### [INSTRUCTIONS FOR THE TASK]
Scan the lines below for "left"; report the number of lines that contain it, and only that.

_ _ _ _

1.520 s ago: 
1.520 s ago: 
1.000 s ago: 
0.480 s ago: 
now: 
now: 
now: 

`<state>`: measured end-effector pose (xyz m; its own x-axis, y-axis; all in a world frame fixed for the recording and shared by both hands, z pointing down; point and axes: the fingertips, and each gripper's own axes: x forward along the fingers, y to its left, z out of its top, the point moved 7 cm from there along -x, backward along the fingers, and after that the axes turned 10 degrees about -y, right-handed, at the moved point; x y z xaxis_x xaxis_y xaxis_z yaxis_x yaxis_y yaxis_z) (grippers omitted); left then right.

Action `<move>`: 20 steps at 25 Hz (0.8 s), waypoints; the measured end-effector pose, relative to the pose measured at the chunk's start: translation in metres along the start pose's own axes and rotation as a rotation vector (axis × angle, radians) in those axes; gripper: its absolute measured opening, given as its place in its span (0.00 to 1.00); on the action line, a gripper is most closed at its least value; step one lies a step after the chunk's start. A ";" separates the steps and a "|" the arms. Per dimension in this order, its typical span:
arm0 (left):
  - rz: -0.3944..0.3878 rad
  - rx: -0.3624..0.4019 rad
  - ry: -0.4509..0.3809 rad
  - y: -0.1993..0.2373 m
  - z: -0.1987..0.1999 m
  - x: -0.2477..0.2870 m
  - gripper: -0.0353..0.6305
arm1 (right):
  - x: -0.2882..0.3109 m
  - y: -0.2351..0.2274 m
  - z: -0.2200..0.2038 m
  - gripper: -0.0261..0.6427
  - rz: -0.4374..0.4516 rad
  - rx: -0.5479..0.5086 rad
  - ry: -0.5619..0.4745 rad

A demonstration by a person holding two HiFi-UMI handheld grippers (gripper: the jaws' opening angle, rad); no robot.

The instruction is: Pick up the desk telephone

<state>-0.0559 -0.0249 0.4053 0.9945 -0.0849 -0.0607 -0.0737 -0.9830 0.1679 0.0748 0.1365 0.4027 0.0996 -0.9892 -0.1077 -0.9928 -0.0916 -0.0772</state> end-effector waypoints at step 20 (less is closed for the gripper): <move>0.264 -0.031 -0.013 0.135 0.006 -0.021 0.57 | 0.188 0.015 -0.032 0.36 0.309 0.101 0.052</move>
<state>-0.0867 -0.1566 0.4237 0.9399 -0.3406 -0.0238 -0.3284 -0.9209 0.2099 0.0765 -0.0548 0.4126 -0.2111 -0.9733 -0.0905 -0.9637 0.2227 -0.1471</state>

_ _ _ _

### [EXERCISE OUTPUT]
2